SADE Y LA RELIGIÓN

¿Ateísmo o solo blasfemia en Sade? Educado por los jesuitas, a Sade le quedó toda su vida una obsesión morbosa por la idea misma de la confesión, que presupone que en el interior del hombre arraiga el pecado (sin redención) y la necesidad de rebuscar en la propia conciencia la fuente de la maldad.

Sade considera sinónimos los conceptos de religión, superstición y ciencia y no es especialmente original cuando ha habla sobre este tema. Según sus editores numerosas veces toma prestados textos de D’Holbach sin entrecomillarlos y consta que tanto a él como a Diderot, les había leído bastante. Según parece se sabía la Biblia de memoria, algo nada extraño en un buen pupilo de los jesuitas y también debió leer el Tratado de los tres impostores ese extraño texto que entre los siglos XIII y XVIII había ido corriendo bajo mano

Hay incluso un punto de provocación aristocrática en su ateísmo —en el XVIII el ateísmo era una posición claramente aristocrática, que Robespierre censuraba por elitista— Por lo demás la blasfemia era como un hábito en Sade que pocos meses después de su matrimonio pasó quince días en la cárcel de Vincennes por la denuncia de una prostituta a quien habría dicho que Dios no existe y que se había hecho una paja en un cáliz.

La blasfemia, como ha señalado Jean-Baptiste Jeangène Vilmer en un libro de obligada referencia (La religión de Sade, 2008), no parece dirigirse tanto a Dios —que le resulta indiferente— como a los creyentes que considera simplemente unos estúpidos que se autoengañan o que usan el espantajo divino para dar miedo. Dios es únicamente una palabra que sirve de cobertura a la hipocresía y a la tiranía.

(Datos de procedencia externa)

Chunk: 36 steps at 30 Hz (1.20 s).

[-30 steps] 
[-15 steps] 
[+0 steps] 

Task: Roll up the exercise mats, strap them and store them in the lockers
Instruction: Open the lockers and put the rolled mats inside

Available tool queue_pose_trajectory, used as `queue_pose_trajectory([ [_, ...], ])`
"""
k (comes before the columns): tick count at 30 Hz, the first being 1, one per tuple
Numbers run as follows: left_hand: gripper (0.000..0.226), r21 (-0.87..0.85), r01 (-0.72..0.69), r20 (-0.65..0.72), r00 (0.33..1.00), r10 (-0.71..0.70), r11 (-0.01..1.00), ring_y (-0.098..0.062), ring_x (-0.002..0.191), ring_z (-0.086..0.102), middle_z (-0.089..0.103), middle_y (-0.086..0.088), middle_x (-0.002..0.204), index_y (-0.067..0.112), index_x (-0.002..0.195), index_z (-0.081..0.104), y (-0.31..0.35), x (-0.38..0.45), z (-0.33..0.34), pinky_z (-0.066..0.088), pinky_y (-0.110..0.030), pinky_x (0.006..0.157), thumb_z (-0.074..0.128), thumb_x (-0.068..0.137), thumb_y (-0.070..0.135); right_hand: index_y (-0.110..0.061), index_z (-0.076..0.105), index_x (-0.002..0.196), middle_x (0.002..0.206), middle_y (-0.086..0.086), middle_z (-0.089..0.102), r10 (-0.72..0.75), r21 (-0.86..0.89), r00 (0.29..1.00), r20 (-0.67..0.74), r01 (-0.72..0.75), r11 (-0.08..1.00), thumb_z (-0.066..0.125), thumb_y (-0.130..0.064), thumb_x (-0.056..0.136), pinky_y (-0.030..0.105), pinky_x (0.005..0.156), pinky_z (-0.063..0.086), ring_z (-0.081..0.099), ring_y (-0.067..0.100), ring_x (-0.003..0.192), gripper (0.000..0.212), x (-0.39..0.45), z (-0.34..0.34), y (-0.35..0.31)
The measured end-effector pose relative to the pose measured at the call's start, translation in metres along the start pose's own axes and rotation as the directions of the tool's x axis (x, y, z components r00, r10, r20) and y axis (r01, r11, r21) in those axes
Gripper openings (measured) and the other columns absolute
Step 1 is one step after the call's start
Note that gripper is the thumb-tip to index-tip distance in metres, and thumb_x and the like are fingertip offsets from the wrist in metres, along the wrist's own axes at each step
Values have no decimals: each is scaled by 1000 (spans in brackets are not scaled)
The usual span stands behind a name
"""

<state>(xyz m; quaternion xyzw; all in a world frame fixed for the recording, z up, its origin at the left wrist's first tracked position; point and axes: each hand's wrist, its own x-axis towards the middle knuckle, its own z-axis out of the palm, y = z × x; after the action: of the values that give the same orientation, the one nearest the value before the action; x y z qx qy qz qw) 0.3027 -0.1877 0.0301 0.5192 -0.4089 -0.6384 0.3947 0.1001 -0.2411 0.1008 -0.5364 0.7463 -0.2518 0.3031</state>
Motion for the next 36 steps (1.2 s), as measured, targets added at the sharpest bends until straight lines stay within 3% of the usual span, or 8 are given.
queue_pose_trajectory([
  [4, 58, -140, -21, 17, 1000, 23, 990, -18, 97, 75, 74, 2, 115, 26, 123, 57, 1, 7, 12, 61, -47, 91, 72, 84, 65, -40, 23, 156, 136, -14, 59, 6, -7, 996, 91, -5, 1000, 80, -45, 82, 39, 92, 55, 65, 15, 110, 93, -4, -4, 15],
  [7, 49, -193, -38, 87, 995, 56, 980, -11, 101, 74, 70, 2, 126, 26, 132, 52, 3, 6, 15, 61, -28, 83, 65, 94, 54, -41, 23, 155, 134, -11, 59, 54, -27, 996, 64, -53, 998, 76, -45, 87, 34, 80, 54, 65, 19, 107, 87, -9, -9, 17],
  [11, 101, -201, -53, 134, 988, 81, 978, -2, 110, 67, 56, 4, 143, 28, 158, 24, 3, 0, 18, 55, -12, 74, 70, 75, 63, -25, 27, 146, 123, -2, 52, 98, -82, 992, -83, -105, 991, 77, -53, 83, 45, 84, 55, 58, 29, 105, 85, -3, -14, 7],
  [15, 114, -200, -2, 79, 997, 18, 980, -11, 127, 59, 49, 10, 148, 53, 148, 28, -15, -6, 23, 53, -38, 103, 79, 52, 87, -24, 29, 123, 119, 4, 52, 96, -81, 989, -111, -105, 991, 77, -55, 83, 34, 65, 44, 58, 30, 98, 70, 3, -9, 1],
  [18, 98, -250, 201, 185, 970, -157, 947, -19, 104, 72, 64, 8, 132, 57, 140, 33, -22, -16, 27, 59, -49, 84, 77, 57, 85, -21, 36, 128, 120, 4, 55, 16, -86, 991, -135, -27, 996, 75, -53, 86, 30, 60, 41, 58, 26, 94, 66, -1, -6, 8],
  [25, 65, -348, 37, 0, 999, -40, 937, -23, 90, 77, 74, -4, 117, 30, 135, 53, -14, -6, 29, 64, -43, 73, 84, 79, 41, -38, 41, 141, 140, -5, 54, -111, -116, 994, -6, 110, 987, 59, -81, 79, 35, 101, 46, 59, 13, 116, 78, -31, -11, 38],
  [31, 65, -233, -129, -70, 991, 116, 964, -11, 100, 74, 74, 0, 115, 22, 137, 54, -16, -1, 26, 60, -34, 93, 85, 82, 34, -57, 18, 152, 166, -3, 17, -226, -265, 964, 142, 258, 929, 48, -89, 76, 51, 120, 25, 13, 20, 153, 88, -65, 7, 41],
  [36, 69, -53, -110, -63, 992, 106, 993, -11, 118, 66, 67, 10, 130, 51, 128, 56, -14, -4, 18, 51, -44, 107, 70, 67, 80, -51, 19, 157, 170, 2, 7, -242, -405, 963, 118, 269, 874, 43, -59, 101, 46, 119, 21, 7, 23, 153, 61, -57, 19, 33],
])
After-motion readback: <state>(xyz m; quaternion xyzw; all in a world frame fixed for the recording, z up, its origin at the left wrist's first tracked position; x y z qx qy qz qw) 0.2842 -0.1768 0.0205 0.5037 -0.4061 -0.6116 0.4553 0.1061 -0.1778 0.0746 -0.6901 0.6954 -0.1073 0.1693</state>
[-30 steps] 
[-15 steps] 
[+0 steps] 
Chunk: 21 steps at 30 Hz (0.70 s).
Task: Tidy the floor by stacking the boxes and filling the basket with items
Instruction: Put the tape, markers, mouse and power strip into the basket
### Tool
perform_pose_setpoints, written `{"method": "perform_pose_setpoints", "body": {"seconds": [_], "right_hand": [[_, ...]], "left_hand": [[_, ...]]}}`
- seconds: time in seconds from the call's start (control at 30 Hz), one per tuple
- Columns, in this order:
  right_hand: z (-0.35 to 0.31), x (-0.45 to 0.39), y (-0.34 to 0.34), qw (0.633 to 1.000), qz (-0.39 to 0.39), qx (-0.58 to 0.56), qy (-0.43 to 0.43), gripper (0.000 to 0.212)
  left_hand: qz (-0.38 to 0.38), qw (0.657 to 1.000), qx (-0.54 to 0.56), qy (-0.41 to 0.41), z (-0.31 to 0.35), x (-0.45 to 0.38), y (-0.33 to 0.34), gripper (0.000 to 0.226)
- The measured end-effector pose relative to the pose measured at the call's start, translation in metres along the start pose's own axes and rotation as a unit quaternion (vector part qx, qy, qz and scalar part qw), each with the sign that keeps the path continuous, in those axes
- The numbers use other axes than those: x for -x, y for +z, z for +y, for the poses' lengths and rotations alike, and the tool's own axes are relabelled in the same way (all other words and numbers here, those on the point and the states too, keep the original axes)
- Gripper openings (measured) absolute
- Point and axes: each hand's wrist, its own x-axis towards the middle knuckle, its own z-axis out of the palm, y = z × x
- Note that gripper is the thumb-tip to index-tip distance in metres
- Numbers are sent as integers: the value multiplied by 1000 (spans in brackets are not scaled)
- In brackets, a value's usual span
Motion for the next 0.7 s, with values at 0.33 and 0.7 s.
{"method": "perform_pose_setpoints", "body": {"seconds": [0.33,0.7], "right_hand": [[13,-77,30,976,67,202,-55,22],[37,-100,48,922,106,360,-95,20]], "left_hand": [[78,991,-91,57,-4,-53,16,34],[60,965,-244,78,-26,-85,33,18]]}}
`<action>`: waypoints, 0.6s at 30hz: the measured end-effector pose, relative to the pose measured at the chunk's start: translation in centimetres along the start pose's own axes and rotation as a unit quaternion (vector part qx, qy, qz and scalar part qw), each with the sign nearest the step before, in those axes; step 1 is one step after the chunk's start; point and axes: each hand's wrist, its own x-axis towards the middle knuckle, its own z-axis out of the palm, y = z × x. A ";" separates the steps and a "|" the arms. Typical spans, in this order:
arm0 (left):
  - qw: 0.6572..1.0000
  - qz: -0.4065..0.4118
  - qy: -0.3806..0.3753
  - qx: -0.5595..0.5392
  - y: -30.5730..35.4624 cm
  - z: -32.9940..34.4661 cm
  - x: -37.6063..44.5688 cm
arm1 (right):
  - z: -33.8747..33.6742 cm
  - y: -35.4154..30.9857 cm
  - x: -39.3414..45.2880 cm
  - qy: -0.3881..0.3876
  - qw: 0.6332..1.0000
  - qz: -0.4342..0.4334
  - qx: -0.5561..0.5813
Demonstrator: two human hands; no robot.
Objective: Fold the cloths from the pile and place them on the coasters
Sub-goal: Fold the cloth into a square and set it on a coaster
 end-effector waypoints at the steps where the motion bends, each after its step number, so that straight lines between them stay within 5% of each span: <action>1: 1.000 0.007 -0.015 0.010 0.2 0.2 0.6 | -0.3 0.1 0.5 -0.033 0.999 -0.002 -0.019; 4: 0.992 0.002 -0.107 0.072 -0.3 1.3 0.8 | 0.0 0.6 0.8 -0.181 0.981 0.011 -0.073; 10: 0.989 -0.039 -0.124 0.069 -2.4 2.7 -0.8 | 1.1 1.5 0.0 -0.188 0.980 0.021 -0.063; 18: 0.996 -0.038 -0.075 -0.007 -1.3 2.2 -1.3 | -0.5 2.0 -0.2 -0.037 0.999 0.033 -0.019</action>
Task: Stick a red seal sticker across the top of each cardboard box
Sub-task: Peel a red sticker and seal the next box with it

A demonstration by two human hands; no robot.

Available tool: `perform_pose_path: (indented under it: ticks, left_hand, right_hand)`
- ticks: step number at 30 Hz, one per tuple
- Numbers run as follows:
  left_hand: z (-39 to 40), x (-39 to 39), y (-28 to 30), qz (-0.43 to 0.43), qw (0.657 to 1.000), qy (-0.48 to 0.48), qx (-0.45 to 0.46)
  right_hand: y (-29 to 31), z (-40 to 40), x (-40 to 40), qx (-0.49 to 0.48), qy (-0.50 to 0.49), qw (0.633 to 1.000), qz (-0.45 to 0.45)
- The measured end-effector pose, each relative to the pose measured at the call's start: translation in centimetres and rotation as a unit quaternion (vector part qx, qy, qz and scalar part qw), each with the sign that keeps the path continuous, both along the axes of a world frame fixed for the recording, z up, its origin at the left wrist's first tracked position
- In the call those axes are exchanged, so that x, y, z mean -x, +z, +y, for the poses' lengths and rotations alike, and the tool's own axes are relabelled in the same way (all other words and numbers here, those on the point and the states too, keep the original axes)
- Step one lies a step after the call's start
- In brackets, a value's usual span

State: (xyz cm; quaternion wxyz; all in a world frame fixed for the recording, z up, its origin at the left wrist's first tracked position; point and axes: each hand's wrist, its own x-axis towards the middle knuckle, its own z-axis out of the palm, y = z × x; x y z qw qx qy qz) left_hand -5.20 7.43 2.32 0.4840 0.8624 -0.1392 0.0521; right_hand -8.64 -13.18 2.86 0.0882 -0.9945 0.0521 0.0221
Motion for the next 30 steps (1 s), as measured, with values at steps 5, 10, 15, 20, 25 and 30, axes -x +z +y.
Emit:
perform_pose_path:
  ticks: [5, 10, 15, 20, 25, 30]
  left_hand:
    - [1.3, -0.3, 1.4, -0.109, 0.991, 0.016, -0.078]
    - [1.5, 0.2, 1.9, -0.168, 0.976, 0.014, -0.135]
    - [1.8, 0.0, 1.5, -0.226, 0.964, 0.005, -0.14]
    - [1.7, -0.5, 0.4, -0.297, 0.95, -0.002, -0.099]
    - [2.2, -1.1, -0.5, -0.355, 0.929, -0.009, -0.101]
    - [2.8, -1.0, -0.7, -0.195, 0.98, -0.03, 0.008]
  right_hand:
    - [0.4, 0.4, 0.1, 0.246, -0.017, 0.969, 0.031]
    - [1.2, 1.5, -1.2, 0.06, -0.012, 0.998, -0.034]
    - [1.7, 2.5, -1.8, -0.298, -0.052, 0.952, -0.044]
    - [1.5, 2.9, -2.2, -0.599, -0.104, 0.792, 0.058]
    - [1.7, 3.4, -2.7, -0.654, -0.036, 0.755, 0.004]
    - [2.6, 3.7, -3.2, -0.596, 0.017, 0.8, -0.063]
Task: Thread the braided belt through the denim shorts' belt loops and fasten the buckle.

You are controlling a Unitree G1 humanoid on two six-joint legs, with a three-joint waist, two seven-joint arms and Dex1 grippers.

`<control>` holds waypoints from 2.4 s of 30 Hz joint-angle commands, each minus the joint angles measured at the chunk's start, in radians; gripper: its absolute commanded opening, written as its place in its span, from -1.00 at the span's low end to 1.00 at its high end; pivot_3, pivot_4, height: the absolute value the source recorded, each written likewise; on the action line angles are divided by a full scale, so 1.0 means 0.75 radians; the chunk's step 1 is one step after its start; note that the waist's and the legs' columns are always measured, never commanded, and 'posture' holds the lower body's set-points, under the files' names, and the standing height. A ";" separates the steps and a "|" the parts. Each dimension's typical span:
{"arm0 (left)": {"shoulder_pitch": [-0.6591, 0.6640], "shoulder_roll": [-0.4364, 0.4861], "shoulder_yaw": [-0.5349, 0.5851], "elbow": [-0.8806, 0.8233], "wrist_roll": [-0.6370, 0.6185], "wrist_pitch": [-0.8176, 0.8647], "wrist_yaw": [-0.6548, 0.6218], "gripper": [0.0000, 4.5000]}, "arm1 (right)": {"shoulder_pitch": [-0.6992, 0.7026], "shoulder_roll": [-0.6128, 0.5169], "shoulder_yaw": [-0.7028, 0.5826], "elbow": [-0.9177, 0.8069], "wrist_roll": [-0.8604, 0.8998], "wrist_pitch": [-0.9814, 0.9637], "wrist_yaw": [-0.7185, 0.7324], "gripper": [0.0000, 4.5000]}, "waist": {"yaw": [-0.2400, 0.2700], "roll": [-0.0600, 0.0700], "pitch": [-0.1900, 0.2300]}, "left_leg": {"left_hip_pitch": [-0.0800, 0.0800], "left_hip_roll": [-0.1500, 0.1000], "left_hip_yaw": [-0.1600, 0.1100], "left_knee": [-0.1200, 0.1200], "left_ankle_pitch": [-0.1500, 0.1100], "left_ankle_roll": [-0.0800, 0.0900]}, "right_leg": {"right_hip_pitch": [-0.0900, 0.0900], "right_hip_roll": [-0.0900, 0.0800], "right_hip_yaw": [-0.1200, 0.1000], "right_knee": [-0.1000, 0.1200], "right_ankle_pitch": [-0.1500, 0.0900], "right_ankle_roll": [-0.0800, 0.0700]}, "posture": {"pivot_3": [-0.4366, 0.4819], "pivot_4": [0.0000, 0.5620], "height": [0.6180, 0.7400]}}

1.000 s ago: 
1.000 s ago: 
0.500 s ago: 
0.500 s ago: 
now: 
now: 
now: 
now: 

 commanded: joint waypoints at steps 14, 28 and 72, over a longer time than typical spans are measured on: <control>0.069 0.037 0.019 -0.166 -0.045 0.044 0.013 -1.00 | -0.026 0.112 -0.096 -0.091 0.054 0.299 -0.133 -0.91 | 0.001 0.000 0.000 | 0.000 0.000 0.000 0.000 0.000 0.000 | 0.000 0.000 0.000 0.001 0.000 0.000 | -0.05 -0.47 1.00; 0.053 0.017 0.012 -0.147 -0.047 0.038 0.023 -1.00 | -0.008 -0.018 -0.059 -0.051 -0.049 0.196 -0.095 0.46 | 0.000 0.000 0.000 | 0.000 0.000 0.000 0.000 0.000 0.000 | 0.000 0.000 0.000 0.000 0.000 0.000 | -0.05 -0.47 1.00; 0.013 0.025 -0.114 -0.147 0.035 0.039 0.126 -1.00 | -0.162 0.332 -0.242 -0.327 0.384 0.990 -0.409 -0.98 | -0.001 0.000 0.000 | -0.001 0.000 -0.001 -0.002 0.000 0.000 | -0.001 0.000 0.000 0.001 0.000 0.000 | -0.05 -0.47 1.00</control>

Como tantos otros ateos del XVIII, Sade identifica la imagen de Dios con la de un ciego. Dios es ciego porque no ve el dolor del mundo. Otra imagen poderosa es la de Dios como un padre castigador y enfurecido que actúa como una especie de superego moral antes de Freud. En la mejor tradición libertina, Dios no existe, pero si existiese sería un ser malvado que se refocila en el dolor humano. Así que mejor que no exista.

Con todo, su propia esposa le hace notar en una carta (20 agosto 1787) que “la satisfacción que se siente cuando se insulta a un ser demuestra su existencia.” Situar la cuestión de la existencia de Dios en el nivel de la voluntad no aclara nada en absoluto.

En todo caso, para Sade la religión es orden y él optaba por la transgresión. La necesidad de la transgresión es mucho más brutal cuanto más represiva se ve la religión – y el propio concepto de pecado es un espolón para la transgresión.

Poco original conceptualmente, su argumentación sobre el tema de Dios recupera el Tratado de los tres impostores y las ideas de d’Holbach que según sus biógrafos se sabía de memoria.

Hace, como todos los libertinos, una doble afirmación: Dios no existe, pero si existiera sería un ser malvado cuyos servidores están al servicio del mal.

Según su Historia de Juliette:

«Es en el mal que Dios ha creado el mundo, es por el mal que lo mantiene, es por el mal que el mundo se perpetúa, la criatura debe existir impregnada de mal y devuelve al mal después de su existencia.»

Siguiendo el Tratado de los tres impostores, en su opúsculo Franceses, Otro esfuerzo todavía si queréis ser republicanos escribe Sade: «Licurgo, Numa, Moisés, Jesucristo, Mahoma ... todos estos grandes canallas, todos estos grandes déspotas, supieron ligar sus divinidades inventadas con sus inmensas ambiciones.» Parece que Sade fue el primero en acuñar la expresión «opio del pueblo» y es obvio que para él los creyentes son seres alienados. Matar a todos los sacerdotes sería lo único que permitiría abolir la  religión como una hidra que hay que extirpar cortándole la cabeza.